_Task description_:
Produce exactly the lines from the one holding "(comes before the" through the last line of the data below, with every picture left out.

• • •

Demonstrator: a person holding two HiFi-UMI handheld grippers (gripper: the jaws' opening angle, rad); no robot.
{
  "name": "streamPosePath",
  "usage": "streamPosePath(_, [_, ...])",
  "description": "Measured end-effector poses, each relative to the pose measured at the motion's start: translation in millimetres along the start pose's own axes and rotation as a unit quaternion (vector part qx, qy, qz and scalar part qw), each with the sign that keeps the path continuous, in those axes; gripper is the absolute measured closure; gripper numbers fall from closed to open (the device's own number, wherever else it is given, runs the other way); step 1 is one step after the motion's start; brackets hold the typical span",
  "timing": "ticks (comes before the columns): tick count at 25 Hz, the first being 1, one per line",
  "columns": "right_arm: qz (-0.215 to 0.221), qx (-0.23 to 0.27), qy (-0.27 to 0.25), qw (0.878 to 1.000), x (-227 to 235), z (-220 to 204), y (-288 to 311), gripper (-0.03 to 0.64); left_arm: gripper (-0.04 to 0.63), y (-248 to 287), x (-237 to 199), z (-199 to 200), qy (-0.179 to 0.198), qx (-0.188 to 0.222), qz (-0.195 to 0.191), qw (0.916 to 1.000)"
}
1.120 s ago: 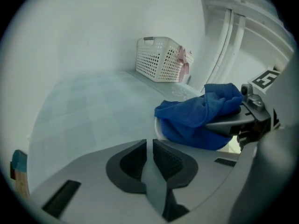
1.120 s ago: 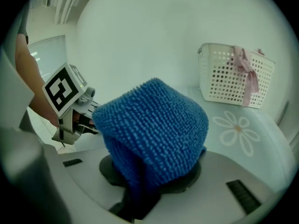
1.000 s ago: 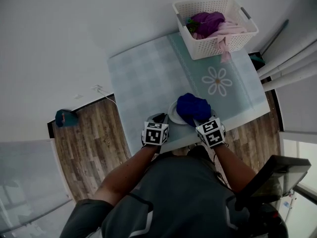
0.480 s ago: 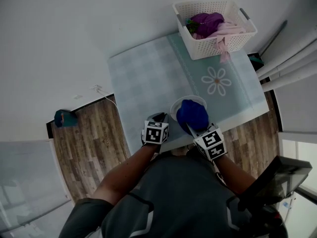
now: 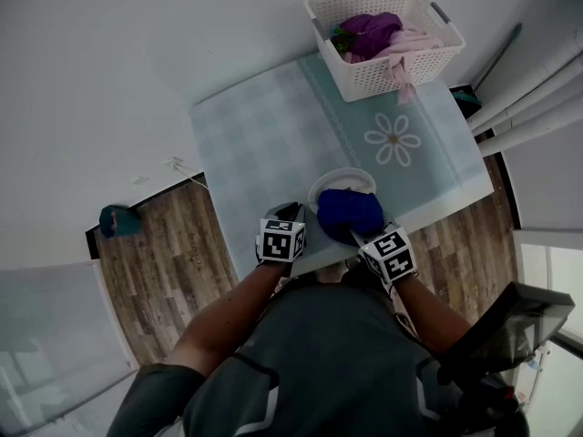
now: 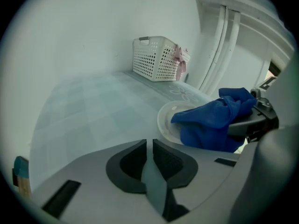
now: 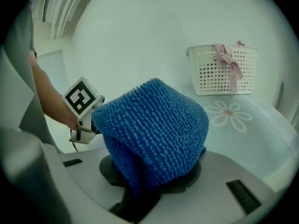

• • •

_Output below_:
  "timing": "ticks (comes before the columns): tick count at 25 Hz, the first being 1, one per line",
  "columns": "right_arm: qz (-0.215 to 0.221), qx (-0.23 to 0.27), qy (-0.27 to 0.25), qw (0.878 to 1.000), x (-227 to 235), z (-220 to 204), y (-288 to 311), gripper (-0.03 to 0.64); left_arm: gripper (-0.04 to 0.63), y (-248 to 287), x (-237 to 199), z (-199 to 200), qy (-0.179 to 0.198), qx (-0.188 to 0.222), qz (-0.195 to 0.191), qw (0.916 to 1.000)"
}
1.120 s ago: 
1.120 s ago: 
1.000 s ago: 
0.480 s ago: 
now: 
now: 
now: 

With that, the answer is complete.